→ THE TASK
The expected output is exactly the lines below, starting at the line with "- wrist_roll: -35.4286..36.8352" and ending at the line with "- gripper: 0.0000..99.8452", both included; no other line belongs in it.

→ DATA LISTING

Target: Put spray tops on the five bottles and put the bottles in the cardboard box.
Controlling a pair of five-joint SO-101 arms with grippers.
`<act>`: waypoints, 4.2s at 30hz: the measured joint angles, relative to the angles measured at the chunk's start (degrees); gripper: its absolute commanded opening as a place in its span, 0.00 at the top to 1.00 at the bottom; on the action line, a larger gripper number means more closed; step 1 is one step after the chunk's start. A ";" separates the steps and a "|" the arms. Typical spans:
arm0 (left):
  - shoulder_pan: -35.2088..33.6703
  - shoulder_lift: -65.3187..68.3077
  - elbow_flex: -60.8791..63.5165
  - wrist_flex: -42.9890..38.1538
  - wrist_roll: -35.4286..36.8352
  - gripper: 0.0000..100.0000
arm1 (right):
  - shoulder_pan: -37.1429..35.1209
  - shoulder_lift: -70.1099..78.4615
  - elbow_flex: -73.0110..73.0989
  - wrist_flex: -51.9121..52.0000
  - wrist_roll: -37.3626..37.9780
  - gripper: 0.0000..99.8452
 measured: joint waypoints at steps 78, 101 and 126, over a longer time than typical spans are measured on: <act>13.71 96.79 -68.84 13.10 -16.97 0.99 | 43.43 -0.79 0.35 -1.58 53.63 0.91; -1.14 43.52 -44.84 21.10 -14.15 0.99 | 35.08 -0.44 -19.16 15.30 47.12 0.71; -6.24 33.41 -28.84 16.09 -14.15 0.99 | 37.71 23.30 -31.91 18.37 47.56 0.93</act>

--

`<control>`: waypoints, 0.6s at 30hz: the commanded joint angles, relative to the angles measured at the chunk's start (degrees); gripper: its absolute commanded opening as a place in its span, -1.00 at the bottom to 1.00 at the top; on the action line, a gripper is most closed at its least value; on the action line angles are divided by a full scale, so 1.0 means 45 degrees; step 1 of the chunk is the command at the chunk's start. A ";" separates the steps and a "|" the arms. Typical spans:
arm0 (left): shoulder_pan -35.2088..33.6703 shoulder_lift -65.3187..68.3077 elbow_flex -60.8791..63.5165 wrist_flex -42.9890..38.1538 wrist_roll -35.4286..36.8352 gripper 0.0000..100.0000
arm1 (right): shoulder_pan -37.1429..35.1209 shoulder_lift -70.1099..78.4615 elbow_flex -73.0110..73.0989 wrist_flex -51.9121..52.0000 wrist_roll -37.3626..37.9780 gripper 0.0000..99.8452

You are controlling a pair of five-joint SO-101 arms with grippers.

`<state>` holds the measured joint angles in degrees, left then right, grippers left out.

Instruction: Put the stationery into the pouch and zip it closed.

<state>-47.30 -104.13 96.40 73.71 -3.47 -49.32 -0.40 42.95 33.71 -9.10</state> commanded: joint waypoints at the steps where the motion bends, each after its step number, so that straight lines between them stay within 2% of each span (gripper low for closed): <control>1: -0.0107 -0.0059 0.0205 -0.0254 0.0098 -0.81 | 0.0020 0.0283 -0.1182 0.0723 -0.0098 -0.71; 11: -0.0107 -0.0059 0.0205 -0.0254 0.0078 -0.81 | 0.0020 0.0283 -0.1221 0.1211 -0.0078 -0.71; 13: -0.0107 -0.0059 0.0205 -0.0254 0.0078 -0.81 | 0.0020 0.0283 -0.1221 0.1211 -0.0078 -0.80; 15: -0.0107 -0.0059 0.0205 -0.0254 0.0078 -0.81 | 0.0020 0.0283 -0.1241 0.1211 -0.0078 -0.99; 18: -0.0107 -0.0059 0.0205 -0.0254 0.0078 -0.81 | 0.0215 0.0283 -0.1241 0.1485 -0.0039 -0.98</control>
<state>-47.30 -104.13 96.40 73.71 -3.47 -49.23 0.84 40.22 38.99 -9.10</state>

→ ANSWER TO THIS PROBLEM
  - wrist_roll: -35.4286..36.8352
  - gripper: 0.0000..100.0000
arm1 (right):
  - shoulder_pan: -37.1429..35.1209
  - shoulder_lift: -70.1099..78.4615
  - elbow_flex: -73.0110..73.0989
  - wrist_flex: -51.9121..52.0000
  - wrist_roll: -37.3626..37.9780
  - gripper: 0.0000..99.8452

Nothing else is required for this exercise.